Manuel Valls pasó sin pena ni gloria por la campaña y sin embargo ahora se ha situado en el centro. Lo que la semana pasada era una hipótesis de trabajo, que sus votos fueran decisivos para evitar un alcalde independentista, ahora es una opción real, aunque no dependa únicamente del candidato de Ciutadans que vaya a darse la combinación mayoritaria que dejaría a Ernest Maragall y a ERC en la oposición en Barcelona. Él, de momento, se ha decidido por el mal menor, que según sus intereses sería la continuidad de Ada Colau.
Valls coincide en esto con Miquel Iceta, quien también ha hecho bandera de la oposición a Maragall. La decisión de Valls podría no ser la última que deba tomar en las próximas semanas, en cuanto la ortodoxia del partido de Rivera se le eche encima por su lógica afrancesada. Ahí se verá si el ex primer ministro francés vino a Barcelona para quedarse o solo para probar fortuna. La fortuna no le ha sonreído, pero acaba de ofrecer un destello de político experimentado. De todas maneras, tras meses de demonización intensiva por parte de socialistas y comunes, no puede esperar un proceso exprés de beatificación, ni siquiera una fiesta de bienvenida a la política catalana.
Poco a poco, Valls dejará de ser el candidato de Rivera para recuperar su condición de exsocialista, como Celestino Corbacho, casualmente; de la misma manera que su visión de Ada Colau ya no será la de una populista peligrosa, sino la de una alcaldesa izquierdista. De momento, es solo un movimiento en el tablero postelectoral, que sigue la secuencia iniciada por el PSC, pero cuyo éxito depende única y exclusivamente de Colau.

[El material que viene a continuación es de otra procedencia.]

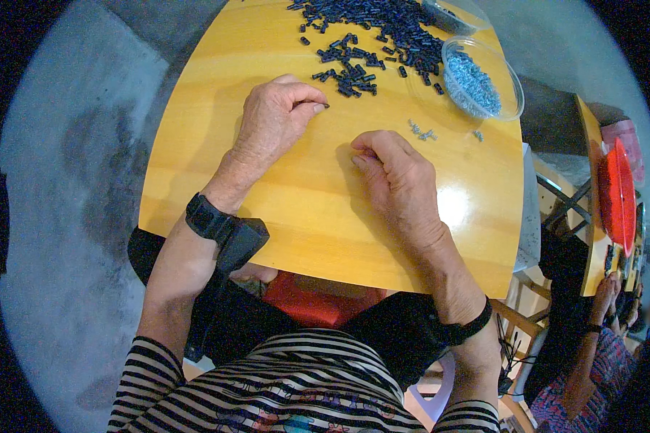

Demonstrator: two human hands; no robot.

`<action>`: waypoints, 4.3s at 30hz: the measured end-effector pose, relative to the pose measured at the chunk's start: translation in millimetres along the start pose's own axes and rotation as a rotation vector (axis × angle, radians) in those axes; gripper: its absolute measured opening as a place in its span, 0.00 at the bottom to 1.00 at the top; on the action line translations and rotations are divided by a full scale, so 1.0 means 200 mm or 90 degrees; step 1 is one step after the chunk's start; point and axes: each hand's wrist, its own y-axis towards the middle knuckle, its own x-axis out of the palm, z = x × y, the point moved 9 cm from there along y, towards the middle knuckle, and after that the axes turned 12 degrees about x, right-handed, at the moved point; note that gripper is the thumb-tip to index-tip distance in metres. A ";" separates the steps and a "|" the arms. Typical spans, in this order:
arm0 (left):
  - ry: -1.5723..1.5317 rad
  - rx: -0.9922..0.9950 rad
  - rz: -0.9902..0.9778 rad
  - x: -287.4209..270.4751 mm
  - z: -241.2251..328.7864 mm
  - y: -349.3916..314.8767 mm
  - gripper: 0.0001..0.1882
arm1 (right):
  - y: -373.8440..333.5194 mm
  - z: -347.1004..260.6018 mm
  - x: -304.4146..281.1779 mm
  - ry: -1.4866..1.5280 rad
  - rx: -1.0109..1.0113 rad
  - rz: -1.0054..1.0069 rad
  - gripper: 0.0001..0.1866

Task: Manually assembling small black plastic components at a workshop table.

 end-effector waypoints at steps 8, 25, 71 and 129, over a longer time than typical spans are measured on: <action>-0.029 -0.021 -0.044 0.00 0.05 -0.04 0.04 | 0.01 0.00 -0.01 -0.016 -0.021 0.014 0.08; -0.041 -0.004 0.009 0.04 0.06 0.03 0.09 | 0.00 0.00 -0.05 -0.051 -0.026 0.062 0.06; -0.616 -0.361 0.012 -0.03 0.02 -0.21 0.13 | 0.02 0.10 -0.04 0.089 0.049 0.022 0.03; -0.924 -0.388 -0.089 0.02 0.34 -0.50 0.10 | -0.30 -0.26 -0.01 0.121 -0.076 0.041 0.03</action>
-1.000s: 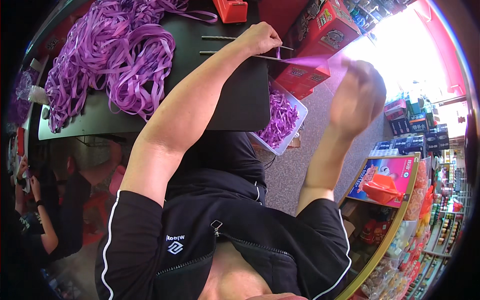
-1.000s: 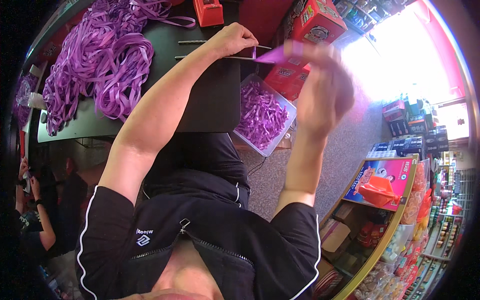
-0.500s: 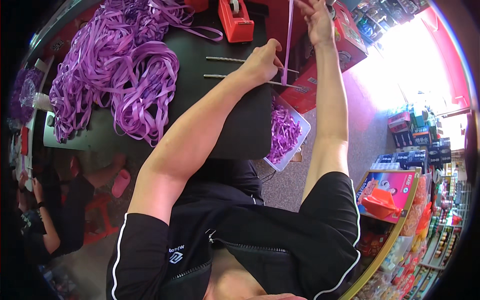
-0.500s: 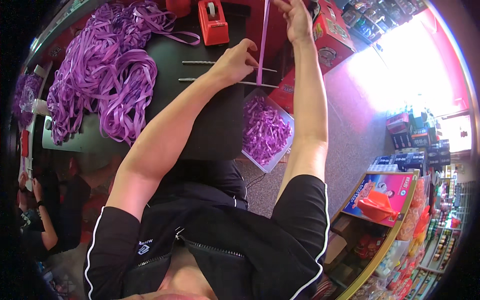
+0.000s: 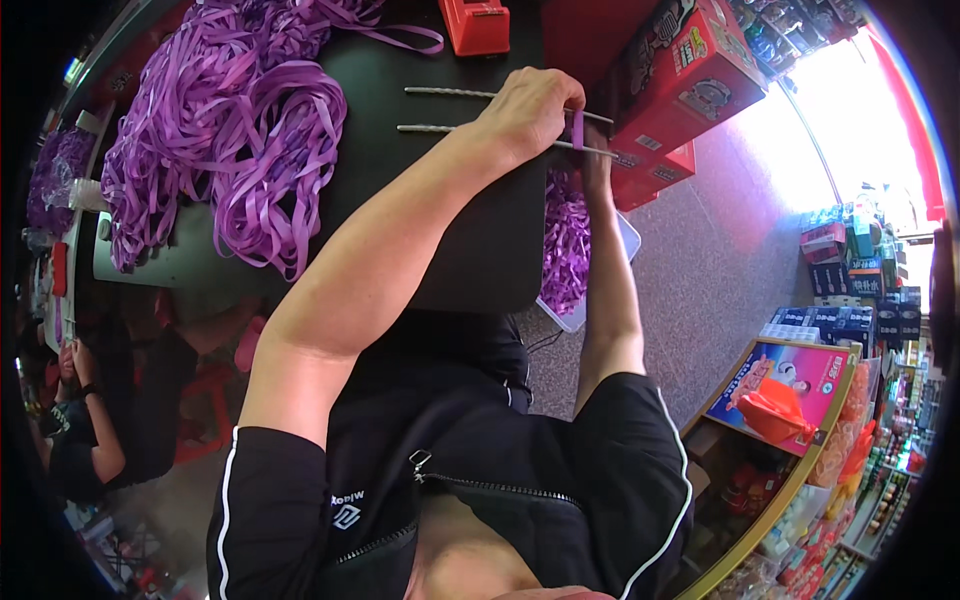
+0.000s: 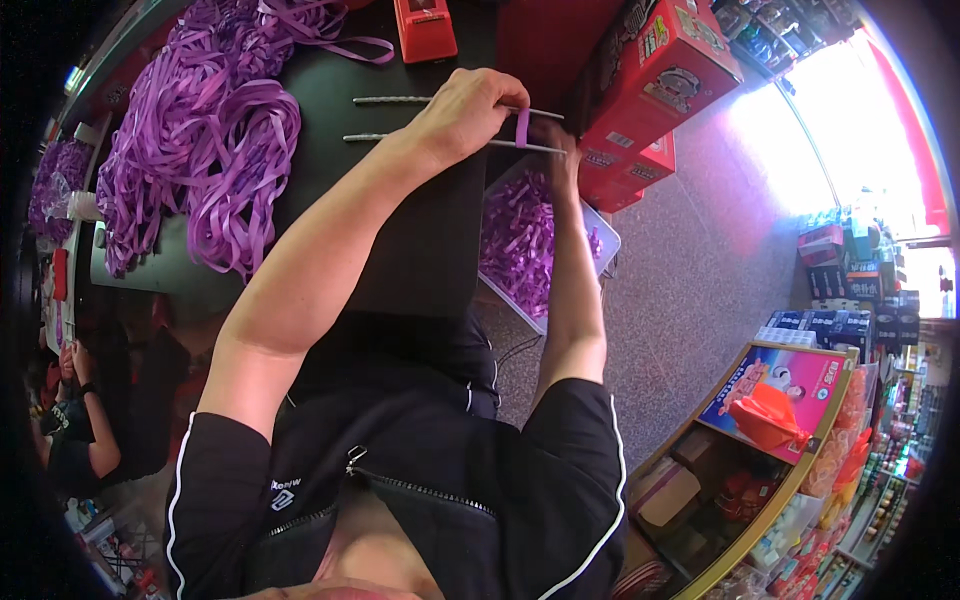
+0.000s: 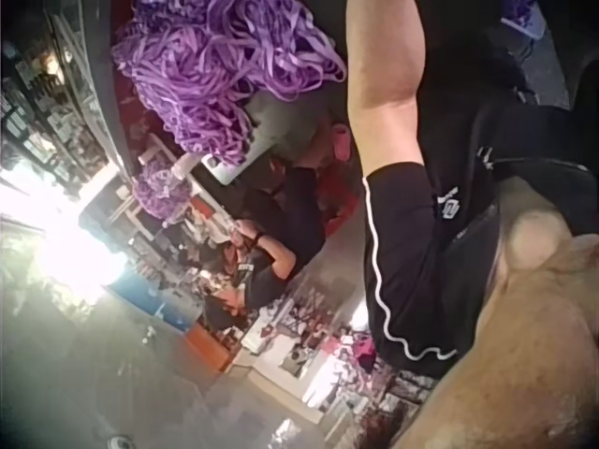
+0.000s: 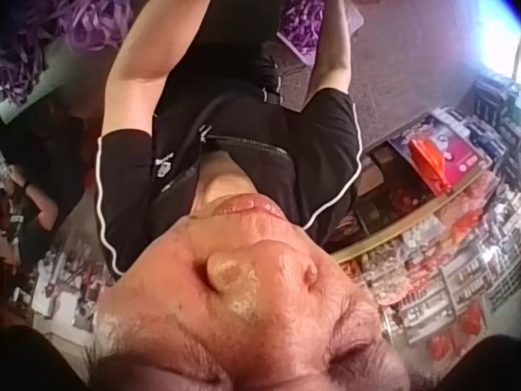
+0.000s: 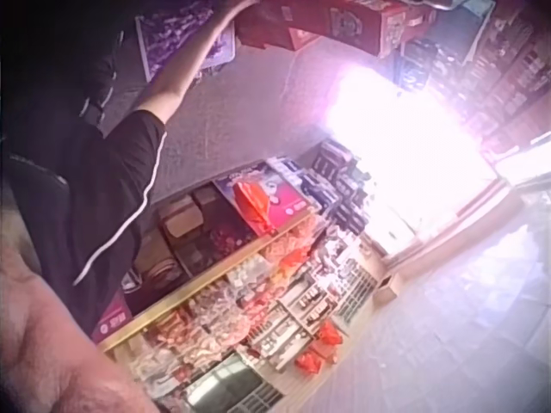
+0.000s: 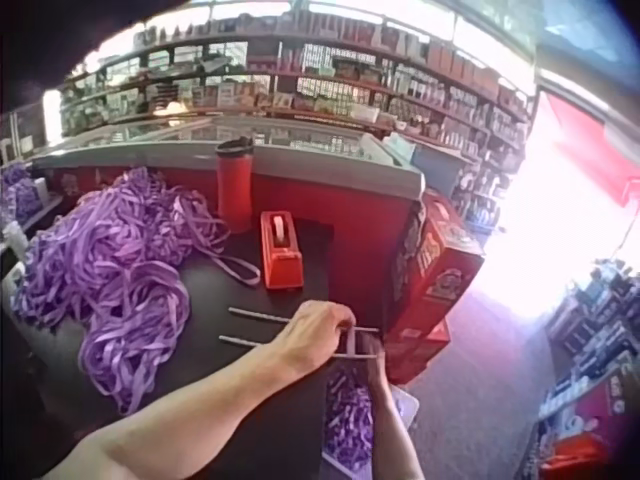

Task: Measuring, cutting, and taping purple ribbons using metal guide rods on a workbench.

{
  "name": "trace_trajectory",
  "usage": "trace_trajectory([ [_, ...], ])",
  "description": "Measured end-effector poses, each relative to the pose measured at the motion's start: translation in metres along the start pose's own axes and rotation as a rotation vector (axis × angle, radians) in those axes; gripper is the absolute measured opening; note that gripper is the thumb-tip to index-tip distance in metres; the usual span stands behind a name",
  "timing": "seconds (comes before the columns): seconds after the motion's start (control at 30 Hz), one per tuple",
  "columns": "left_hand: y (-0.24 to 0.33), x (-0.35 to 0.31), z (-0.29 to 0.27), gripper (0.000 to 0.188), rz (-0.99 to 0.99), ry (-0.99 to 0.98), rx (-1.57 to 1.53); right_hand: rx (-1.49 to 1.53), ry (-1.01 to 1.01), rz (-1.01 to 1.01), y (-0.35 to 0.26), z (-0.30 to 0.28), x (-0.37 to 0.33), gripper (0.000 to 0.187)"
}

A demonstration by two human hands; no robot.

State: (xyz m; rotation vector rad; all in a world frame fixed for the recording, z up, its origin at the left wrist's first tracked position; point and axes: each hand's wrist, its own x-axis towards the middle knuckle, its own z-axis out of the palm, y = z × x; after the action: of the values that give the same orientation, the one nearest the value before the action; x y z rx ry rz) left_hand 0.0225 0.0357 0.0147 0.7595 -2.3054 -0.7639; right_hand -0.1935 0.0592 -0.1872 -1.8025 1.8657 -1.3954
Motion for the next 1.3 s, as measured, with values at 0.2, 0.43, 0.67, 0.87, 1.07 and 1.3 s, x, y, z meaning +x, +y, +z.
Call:
trace_trajectory([
  [0.2, -0.009, 0.006, 0.009, 0.023, 0.131, -0.009, 0.036, 0.341, 0.103, 0.179, -0.11, 0.007, -0.134, 0.04],
  [0.43, -0.019, 0.015, 0.009, 0.028, 0.08, -0.08, -0.16, 0.368, 0.311, 0.19, -0.203, -0.027, -0.179, 0.037],
  [0.67, -0.023, 0.013, 0.011, 0.025, 0.108, -0.098, -0.174, 0.038, 0.353, -0.157, -0.246, -0.063, -0.161, 0.043],
  [0.87, -0.021, 0.013, 0.007, 0.022, 0.057, -0.113, -0.185, 0.15, 0.442, -0.317, -0.248, -0.077, -0.118, 0.045],
  [1.07, -0.029, 0.015, 0.008, 0.025, 0.072, -0.101, -0.219, 0.658, 0.385, -0.306, -0.264, -0.085, -0.019, 0.047],
  [1.3, -0.013, 0.012, 0.001, 0.039, -0.013, -0.076, -0.251, 0.523, 0.128, -0.139, -0.185, -0.092, 0.071, 0.053],
])
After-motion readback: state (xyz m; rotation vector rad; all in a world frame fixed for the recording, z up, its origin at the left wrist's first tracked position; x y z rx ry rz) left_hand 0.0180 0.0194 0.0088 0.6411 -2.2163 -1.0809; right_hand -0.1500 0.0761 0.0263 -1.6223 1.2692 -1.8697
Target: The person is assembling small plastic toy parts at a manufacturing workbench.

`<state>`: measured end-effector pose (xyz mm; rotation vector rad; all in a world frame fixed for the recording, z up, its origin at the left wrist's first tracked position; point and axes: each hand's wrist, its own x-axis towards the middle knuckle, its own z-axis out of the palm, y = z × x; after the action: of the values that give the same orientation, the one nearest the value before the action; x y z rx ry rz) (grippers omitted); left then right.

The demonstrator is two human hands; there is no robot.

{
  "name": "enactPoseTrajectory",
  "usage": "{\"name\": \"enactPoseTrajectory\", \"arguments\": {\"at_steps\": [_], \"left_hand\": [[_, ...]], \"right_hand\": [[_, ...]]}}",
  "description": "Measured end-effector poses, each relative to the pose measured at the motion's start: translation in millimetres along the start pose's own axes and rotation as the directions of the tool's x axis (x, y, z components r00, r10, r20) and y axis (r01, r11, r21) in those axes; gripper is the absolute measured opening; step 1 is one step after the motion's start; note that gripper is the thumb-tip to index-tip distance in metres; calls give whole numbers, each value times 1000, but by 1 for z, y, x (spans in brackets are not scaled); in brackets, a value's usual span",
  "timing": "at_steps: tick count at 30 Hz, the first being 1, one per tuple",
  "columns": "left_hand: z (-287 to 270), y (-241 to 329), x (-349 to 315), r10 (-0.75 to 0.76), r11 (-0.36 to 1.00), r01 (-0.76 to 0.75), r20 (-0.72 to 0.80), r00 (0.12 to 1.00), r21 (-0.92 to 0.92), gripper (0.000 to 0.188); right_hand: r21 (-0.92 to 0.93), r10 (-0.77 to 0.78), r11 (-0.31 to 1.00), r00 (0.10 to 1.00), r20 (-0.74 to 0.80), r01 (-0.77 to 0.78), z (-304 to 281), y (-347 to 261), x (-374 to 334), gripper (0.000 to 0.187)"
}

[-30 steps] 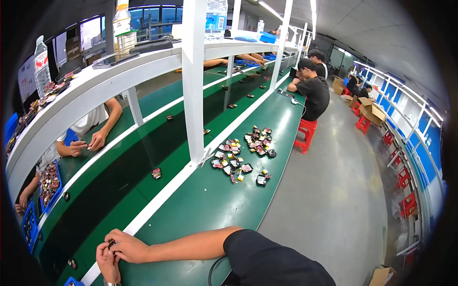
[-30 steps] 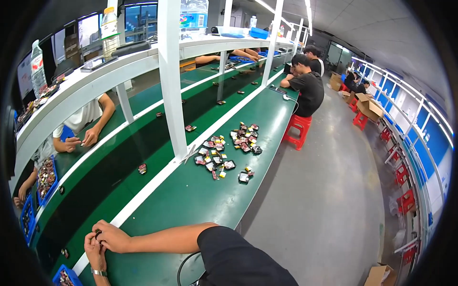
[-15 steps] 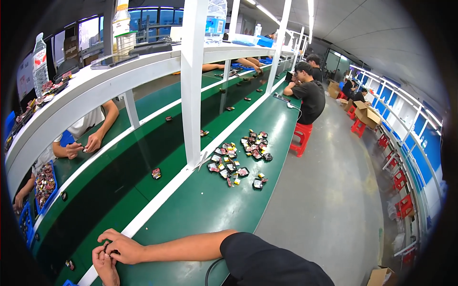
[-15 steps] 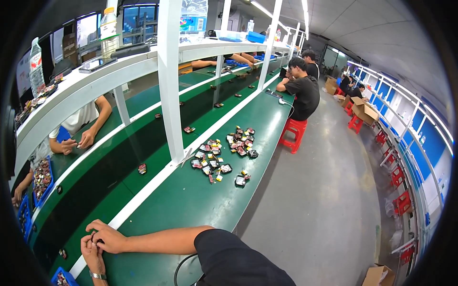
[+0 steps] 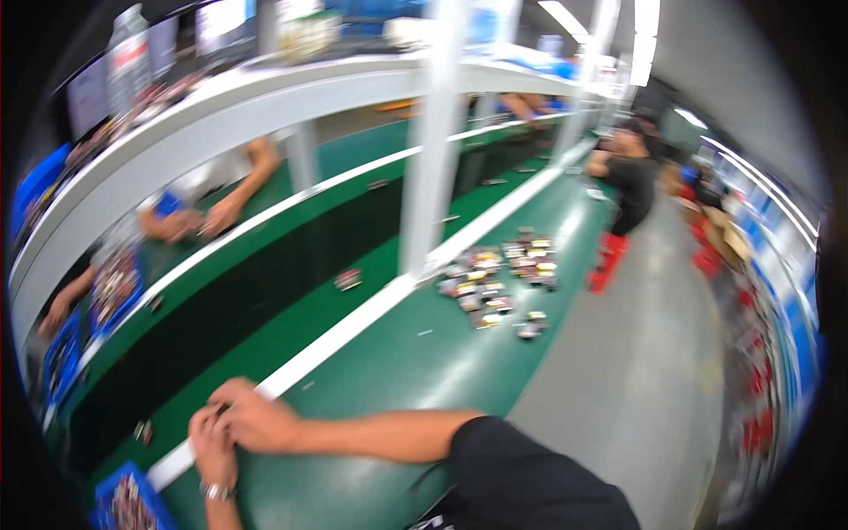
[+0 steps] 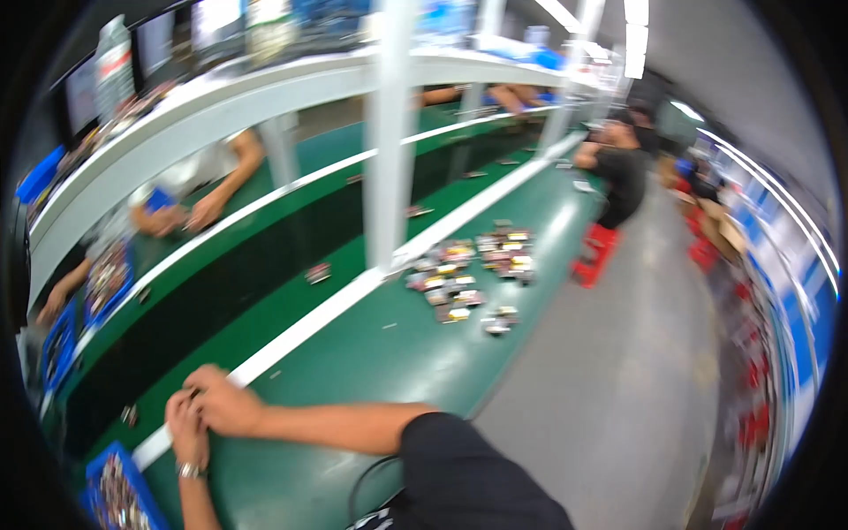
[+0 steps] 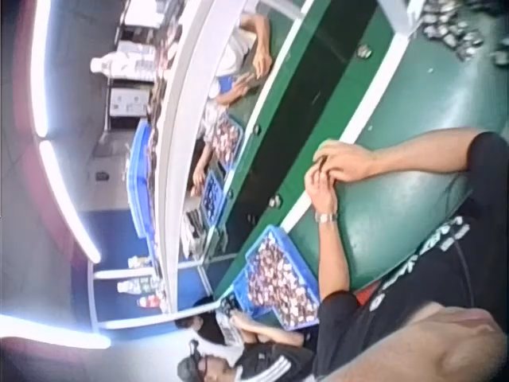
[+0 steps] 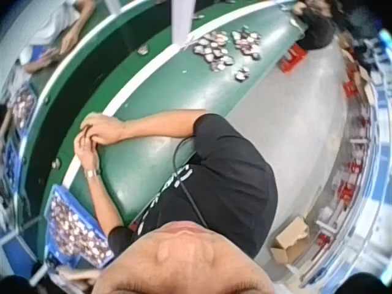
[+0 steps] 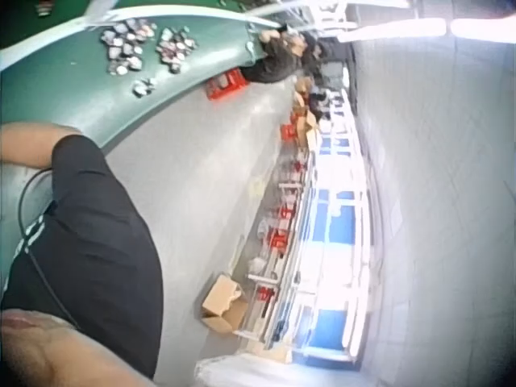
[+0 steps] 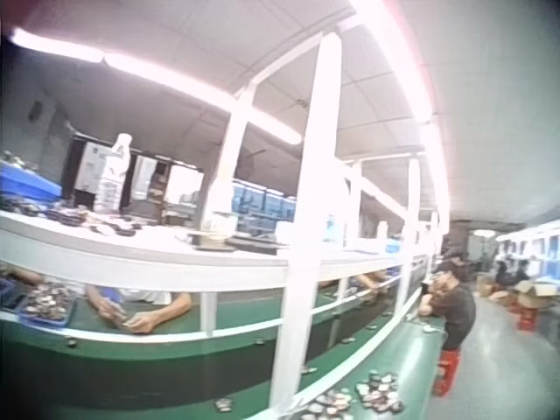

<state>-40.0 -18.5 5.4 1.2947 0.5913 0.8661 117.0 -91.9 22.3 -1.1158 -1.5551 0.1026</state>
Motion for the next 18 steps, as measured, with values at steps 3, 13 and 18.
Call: {"name": "enactPoseTrajectory", "arguments": {"at_steps": [3,13,18], "left_hand": [[19,-1,10,-37,995,42,56,998,-90,19],[6,1,7,-4,967,49,177,984,-249,20],[9,0,9,0,968,47,187,982,-246,20]], "right_hand": [[-136,-67,989,998,-20,64,-25,2,0,22],[-193,-91,977,996,19,93,-18,-4,6,18],[-179,-82,980,997,12,83,-21,-2,5,18]]}}
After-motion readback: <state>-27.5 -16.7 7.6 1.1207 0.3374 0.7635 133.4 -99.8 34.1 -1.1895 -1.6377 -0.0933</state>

Colau sigue instalada en la apuesta por el pacto de izquierdas con ERC y PSC como mejor fórmula para gobernar la ciudad, y aquí seguirá a pesar del veto cruzado entre republicanos y socialistas, porque este tripartito es la base de su discurso electoral y no puede abandonarlo hasta que las palabras se conviertan en hechos. Su primera victoria tras la derrota del domingo ha sido la resurrección como aspirante real a la alcaldía, aunque para ello deba conseguir un pacto que le garantice 21 concejales en la primera vuelta. La ventaja de Maragall es que él, sin pacto previo, podría ser investido alcalde.
No hay torres de marfil en la política y quien aspira a etapas de gobierno suficientemente largas e intensas para desarrollar un proyecto debe estar dispuesto a andar por las tierras pantanosas de los pactos con espinas. En su primer mandato, Barcelona en Comú creyó en el milagro de poder gobernar en minoría e ignorando la experiencia acumulada en el propio ayuntamiento como pósito de equipos de gobierno anteriores. Cuando se dio cuenta, el plazo había expirado y el resultado está ahí.
En Cataluña, además de no existir torres de marfil, lo que hay es un muro de intolerancia política que se materializa en el bloqueo de las instituciones y que impidió, por ejemplo, que Miquel Iceta fuera elegido senador por el Parlament. Colau ha hecho campaña contra este bloqueo y cree que el tripartito de izquierdas aportaría el grado de transversalidad exigible a la situación, al margen de una mayoría sin precedentes en el consistorio. Y es tan verdad como improbable que se haga realidad, y no será por su culpa.
Al final, Barcelona en Comú deberá enfrentarse a las dos alternativas más probables: participar en un gobierno con Ernest Maragall al frente, incluida su visión de Barcelona como capital de la república, o defender la alcaldía de Colau, inclinándose por un gobierno con el PSC de cierto riesgo por las dos partes, pero un primer ejercicio de aproximación entre federalistas. Valls no estará en este gobierno ni probablemente le convenga, aunque su gesto de ofrecer los votos necesarios para una investidura anti-independentista aumentará su crédito para su nueva carrera política.